Task brief >>
Each line below that holds the word "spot" counts once. Say how many such lines there are, and no more.

┌──

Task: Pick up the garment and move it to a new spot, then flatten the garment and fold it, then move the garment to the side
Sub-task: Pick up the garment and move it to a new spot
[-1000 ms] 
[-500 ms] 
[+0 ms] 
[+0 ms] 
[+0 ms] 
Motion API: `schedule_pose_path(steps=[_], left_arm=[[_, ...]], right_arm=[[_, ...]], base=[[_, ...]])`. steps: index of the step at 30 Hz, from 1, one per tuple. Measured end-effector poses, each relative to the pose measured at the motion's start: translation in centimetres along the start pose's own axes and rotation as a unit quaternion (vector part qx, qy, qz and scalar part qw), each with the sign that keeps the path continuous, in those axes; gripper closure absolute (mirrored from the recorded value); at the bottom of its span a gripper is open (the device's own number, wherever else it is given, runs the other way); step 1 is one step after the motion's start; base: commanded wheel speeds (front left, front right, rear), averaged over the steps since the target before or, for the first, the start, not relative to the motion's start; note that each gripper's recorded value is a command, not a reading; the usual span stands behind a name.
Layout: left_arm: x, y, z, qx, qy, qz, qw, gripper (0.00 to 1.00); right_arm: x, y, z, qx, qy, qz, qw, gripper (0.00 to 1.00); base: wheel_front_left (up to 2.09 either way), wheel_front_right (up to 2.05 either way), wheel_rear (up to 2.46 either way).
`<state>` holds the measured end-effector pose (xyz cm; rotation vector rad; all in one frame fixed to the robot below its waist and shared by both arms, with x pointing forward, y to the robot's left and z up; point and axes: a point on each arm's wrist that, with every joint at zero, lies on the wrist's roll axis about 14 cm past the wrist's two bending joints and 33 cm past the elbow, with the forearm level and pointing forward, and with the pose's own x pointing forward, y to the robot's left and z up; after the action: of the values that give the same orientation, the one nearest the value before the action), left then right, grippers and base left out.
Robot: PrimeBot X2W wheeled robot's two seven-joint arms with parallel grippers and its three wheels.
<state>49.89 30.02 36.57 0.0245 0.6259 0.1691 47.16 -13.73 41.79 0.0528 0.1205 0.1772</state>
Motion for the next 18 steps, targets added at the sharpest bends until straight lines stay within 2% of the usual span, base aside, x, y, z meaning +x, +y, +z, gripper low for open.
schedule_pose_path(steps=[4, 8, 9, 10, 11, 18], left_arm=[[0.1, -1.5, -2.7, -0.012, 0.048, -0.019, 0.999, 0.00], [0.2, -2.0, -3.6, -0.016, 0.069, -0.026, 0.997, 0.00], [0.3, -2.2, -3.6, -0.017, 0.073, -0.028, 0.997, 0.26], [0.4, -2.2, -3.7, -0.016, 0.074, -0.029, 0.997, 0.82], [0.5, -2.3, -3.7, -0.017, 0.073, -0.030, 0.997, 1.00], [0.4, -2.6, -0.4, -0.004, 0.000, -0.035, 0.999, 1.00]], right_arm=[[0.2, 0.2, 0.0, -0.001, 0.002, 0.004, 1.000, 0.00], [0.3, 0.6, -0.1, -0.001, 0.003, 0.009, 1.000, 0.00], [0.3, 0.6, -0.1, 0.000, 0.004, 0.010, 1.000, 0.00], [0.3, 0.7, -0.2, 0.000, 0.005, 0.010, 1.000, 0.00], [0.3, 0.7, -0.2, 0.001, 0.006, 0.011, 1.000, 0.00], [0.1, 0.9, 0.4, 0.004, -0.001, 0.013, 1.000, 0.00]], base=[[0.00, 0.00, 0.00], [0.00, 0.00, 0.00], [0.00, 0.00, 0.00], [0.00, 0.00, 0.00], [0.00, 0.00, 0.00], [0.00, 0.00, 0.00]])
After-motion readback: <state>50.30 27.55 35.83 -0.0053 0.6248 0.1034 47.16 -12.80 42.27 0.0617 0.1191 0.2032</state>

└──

Task solution >>
2